У подножия холма оба выходят. Они открывают багажник и пытаются поднять домкратом задние колеса. Переносной лампочки у них нет, и дело подвигается с трудом. Снег на обочине глубиной дюймов в шесть, и, пытаясь поднять над ним колеса, они слишком высоко выдвигают рейку домкрата. Машина заваливается набок, а рейка пулей взлетает вверх и падает посреди шоссе.
— О черт! — говорит Колдуэлл. — Этак и угробиться недолго.
Он не двигается, и Питер сам подбирает рейку. Держа ее в одной руке, он ищет на обочине камень, чтобы подложить под передние колеса, но вся земля занесена снегом.

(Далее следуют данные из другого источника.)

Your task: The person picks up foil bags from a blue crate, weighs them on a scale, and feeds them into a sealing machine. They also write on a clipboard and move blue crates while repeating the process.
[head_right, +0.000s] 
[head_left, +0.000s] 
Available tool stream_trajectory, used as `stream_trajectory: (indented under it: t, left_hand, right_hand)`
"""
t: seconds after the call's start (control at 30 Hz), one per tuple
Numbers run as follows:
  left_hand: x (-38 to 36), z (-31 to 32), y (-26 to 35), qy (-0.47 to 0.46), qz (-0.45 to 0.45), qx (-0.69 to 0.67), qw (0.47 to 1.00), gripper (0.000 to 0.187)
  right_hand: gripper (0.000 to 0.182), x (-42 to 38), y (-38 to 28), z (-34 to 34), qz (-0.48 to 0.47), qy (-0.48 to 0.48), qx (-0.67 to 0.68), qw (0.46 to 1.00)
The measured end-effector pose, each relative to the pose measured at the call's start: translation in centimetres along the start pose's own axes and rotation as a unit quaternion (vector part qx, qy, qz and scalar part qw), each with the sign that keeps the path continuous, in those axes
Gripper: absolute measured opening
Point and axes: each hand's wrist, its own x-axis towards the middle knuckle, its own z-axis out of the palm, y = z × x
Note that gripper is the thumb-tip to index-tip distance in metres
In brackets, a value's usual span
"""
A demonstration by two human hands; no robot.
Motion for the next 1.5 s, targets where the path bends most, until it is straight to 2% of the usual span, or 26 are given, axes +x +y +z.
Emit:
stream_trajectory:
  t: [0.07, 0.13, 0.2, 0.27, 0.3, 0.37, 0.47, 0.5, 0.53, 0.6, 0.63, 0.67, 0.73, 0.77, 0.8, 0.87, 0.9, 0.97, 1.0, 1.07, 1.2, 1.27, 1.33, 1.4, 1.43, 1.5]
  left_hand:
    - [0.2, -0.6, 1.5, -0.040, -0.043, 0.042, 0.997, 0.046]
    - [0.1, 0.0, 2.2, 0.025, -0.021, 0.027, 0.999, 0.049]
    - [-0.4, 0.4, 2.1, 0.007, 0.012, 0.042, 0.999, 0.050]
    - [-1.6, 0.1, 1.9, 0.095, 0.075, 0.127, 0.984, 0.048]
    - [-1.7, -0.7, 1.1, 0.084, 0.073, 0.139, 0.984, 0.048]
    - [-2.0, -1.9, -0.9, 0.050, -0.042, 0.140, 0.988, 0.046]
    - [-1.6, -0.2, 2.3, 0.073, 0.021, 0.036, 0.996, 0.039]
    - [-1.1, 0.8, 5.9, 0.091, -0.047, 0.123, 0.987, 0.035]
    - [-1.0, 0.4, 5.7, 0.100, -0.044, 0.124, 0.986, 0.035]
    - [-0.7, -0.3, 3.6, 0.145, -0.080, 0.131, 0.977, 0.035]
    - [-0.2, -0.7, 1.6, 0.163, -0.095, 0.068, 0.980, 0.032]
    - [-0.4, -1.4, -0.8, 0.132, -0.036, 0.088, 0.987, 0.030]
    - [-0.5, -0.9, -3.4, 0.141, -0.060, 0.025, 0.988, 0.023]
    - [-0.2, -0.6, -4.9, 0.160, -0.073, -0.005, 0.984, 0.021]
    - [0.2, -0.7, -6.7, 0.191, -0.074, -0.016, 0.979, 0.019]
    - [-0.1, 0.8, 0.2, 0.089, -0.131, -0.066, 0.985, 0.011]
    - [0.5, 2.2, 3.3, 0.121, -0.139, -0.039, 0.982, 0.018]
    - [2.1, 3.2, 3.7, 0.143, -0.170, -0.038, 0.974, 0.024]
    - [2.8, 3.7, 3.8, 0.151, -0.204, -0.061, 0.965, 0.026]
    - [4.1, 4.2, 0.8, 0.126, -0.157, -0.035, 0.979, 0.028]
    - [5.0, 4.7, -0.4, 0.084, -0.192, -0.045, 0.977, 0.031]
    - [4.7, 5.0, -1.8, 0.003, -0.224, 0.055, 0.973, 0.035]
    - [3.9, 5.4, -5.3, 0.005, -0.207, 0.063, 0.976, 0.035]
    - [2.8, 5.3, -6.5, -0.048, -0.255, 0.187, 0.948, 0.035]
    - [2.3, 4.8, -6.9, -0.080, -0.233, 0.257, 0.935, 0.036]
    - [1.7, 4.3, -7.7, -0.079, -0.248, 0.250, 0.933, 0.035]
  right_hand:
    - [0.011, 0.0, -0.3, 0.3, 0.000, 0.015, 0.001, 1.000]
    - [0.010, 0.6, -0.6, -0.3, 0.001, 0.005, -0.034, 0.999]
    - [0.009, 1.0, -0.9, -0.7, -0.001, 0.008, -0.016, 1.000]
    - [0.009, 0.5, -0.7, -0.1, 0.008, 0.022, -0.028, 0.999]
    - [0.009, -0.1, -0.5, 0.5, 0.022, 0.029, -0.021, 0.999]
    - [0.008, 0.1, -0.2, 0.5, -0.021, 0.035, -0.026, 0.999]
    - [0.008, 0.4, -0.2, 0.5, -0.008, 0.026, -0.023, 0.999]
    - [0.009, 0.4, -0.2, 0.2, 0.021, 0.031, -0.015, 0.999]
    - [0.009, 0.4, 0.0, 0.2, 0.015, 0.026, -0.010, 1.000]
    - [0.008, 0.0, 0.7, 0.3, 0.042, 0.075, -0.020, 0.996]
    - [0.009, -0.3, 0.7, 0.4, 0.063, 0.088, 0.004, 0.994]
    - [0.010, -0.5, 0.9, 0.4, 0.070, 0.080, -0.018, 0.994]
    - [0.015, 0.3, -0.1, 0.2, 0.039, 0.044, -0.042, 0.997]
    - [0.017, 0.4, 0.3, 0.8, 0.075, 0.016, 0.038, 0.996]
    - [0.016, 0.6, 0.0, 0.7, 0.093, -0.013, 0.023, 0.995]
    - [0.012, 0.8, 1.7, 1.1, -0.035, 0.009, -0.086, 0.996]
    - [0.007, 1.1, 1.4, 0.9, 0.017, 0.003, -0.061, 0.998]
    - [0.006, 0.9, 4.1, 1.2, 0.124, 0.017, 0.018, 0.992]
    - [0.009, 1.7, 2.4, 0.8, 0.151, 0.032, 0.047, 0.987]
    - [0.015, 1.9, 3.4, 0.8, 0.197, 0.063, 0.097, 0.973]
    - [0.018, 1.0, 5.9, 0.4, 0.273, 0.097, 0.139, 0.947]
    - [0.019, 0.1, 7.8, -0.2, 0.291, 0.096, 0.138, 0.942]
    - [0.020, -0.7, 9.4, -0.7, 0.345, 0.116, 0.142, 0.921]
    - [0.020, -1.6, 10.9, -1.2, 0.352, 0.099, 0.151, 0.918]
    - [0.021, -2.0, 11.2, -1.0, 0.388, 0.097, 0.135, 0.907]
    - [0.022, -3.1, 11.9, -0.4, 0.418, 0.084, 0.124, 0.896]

Отец стоит, глядя на верхушки сосен, которые, словно черные ангелы, парят высоко над ними среди метели. Питеру кажется, что мысль отца описывает широкие круги, как коршун, рыщущий в лиловатом тумане неба. Потом она возвращается на землю, отец с сыном вместе подводят домкрат под бампер, и на этот раз им удается поднять колеса. Но тут оказывается, что они не умеют закреплять цепи. В темноте ничего не видно, и онемевшие на морозе пальцы не справляются с делом. Питер долго смотрит, как отец ползает в снегу вокруг колеса. Ни одна машина не проходит мимо них. Движение по Сто двадцать второй линии прекратилось. Вот отец совсем уж было закрепил цепь, но тут она соскальзывает у него под рукой. С рыданием или проклятием, заглушенным ветром, Колдуэлл выпрямляется и обеими руками швыряет спутанную паутину железных звеньев в мягкий снег. Цепь пробивает в снегу ямку, словно упавшая птица.
— Надо сперва закрепить изнутри защелку, — говорит Питер.
Он откапывает цепь, становится на колени и заползает под машину. Он уже представляет себе, как отец скажет матери: «Я ума не мог приложить, что делать, а мальчик берет цепи, лезет под машину и закрепляет их намертво, просто удивительно, откуда у него такие технические навыки». Колесо скользит в руках. Несколько раз, когда Питер уже напяливает на шину громоздкую кольчугу, колесо лениво поворачивается и стряхивает ее с себя, как раздевающаяся девушка — платье. Отец держит колесо, и Питер начинает сначала. Под кузовом воняет резиной, застарелой ржавчиной, бензином, маслом, и эти запахи похожи на угрожающий шепот. Питер вспоминает, как машина завалилась с домкрата, живо представляет себе, как рессоры и ось размозжат ему голову. Одно хорошо — тут внизу ни ветра, ни снега.
Вся хитрость в том, чтобы закрепить маленькую защелку. Он находит эту защелку и на ощупь определяет, как она закрепляется. Ему почти удается справиться с ней. Остается дожать самую малость. Он жмет так сильно, что по всему его телу приходит дрожь; низ живота ноет; металл глубоко врезается в пальцы. Он молится и с ужасом чувствует, что металл все равно не уступит, как ни была бы ничтожна эта уступка. Защелка упорствует, Он визжит в отчаянии:
— Никак!
Отец кричит:
— Ну ее к черту! Вылезай!
Питер послушно встает, стряхивает с себя снег. Они с отцом растерянно смотрят друг на друга.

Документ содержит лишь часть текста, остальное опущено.